Aujourd’hui, que dire de la laideur du dispositif de Peter Pabst, usant et abusant d’immenses rideaux et voiles censés réduire les personnages et leur environnement, faute de décors réels que la grande machinerie électronique de Bastille est pourtant tout à fait capable de mettre en œuvre ? Ce qui sert de décors semble faire usage de vieux effets récupérés dans les malles de productions éculées, mélangeant au petit bonheur les différentes époques d’un Moyen-âge de pacotille au XIXe siècle, sans oublier une touche d’orientalisme avec quelques arcades. Que dire de ces fauteuils Chippendale de cuir carotte et des chaînes de velours interdisant l’entrée d’invités virtuels de la Jet set ? Quant à la pauvre Desdémone… Barbara Frittoli, chanteuse honnête, efficace même, mais sans magie, récupère une somptueuse robe grenat volée à une autre héroïne verdienne, Traviata.
Otello est Vladimir Galouzine.
Vocalement fatigué, en ce soir de première, il accuse une articulation insuffisante et malmène la ligne de chant. Il est déguisé en patriarche noir à djellaba grise et perruque de dreadlocks empruntée au grand-père de Bob Marley. Le Iago de Jean-Philippe Lafont est peut-être le plus maltraité : déjà gêné vocalement par un rôle qui n’est plus dans ses moyens actuels, il est à mi-chemin entre Rigoletto et l’Entertainer de Cabaret, la comédie musicale de John Kander. Il lui faut camper un bouffon inoffensif, teint au henné, bien mal à l’aise dans son rôle de méchant diabolique.

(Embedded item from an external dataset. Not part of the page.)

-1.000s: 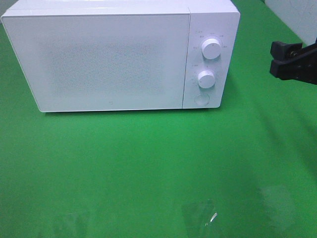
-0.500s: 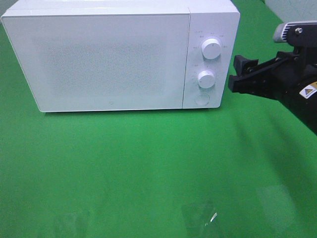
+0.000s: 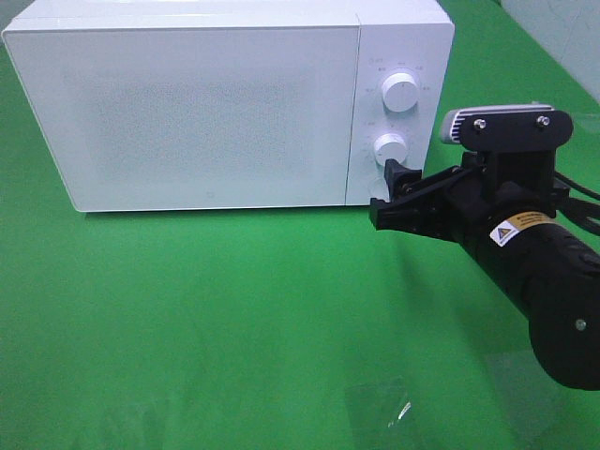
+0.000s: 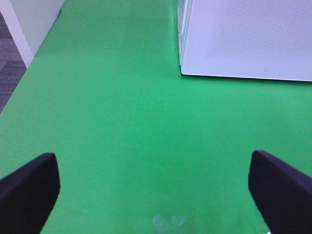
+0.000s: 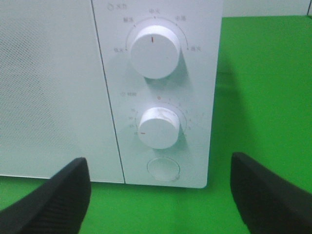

Enfin, rien n’est perdu, Iago prendra sa revanche en tenant en laisse (l’une des fameuses chaînes de musée dont on comprend enfin l’utilité) Otello, comme un toutou.
Outre quelques détails outranciers, en particulier dans la scène de beuverie (au sens propre du terme) entre Iago et Cassio, le clou du spectacle arrive au quatrième acte : les sempiternels rideaux et un simple lit blanc constituent l’essentiel spartiate de l’espace scénique. Pourquoi pas ? Des ombres chinoises mal réglées cherchent à ajouter une pincée de piment à l’air de Desdémone, plutôt réussi. Arrive – hélas ! – un Otello qui, ayant besoin de ses tribales couleurs guerrières pour sacrifier la victime, se peinturlure face au public. Pourquoi Serban a-t-il décidé que le Maure ensanglante Desdémone à coups de poignard avant de l’étrangler comme il se doit ? Parce qu’il faut bien permettre à Cassio de blottir son désespoir dans le coussin maculé du sang de sa belle, bien sûr ! Pourtant, Desdémone a la vie dure et, malgré ces épisodes d’un martyr déjà impressionnant, n’est pas encore morte. Tant qu’on y est, un coup de pied et un étranglement supplémentaire en auront le dernier mot !
Insupportable et ridicule. C’est d’autant dommage que James Conlon, pour la dernière fois au pupitre de son orchestre, donne une belle leçon de direction et de musicalité.